-- Opening Marker --
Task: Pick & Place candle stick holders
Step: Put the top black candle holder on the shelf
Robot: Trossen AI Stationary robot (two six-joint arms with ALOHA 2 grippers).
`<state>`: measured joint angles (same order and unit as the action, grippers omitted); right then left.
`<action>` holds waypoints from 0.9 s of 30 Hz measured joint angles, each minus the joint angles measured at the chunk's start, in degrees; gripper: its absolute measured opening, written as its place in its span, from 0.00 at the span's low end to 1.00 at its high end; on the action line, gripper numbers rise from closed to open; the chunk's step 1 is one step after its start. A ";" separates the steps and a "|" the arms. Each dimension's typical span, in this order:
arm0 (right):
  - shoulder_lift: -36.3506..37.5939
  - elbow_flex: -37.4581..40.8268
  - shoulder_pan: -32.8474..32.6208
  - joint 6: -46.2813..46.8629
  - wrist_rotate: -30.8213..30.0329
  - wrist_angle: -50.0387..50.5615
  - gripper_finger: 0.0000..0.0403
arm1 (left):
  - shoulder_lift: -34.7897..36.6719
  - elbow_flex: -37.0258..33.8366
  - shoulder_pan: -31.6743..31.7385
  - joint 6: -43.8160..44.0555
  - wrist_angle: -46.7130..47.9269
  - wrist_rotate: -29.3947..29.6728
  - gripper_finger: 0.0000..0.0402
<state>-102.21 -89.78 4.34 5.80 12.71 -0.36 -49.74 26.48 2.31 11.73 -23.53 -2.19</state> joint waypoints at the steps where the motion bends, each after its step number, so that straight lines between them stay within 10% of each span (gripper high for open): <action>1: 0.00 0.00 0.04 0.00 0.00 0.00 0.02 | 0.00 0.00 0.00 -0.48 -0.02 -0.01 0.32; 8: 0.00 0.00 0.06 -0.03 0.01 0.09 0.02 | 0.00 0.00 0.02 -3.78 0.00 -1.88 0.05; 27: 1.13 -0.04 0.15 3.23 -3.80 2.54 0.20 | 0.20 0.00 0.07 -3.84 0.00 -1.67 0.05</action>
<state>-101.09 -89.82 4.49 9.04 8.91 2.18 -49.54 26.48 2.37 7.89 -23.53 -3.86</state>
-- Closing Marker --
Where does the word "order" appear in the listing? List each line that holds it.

`<state>`: measured joint angles (same order and unit as the action, grippers omitted); right then left.
`<action>` holds waypoints from 0.9 s of 30 Hz measured joint angles, each minus the joint angles measured at the chunk's start, in degrees; gripper: its absolute measured opening, written as its place in its span, from 0.00 at the span's low end to 1.00 at its high end; on the action line, gripper numbers rise from closed to open; the chunk's step 1 is one step after its start. A ";" separates the steps and a "|" the arms. Each dimension's typical span, in this order:

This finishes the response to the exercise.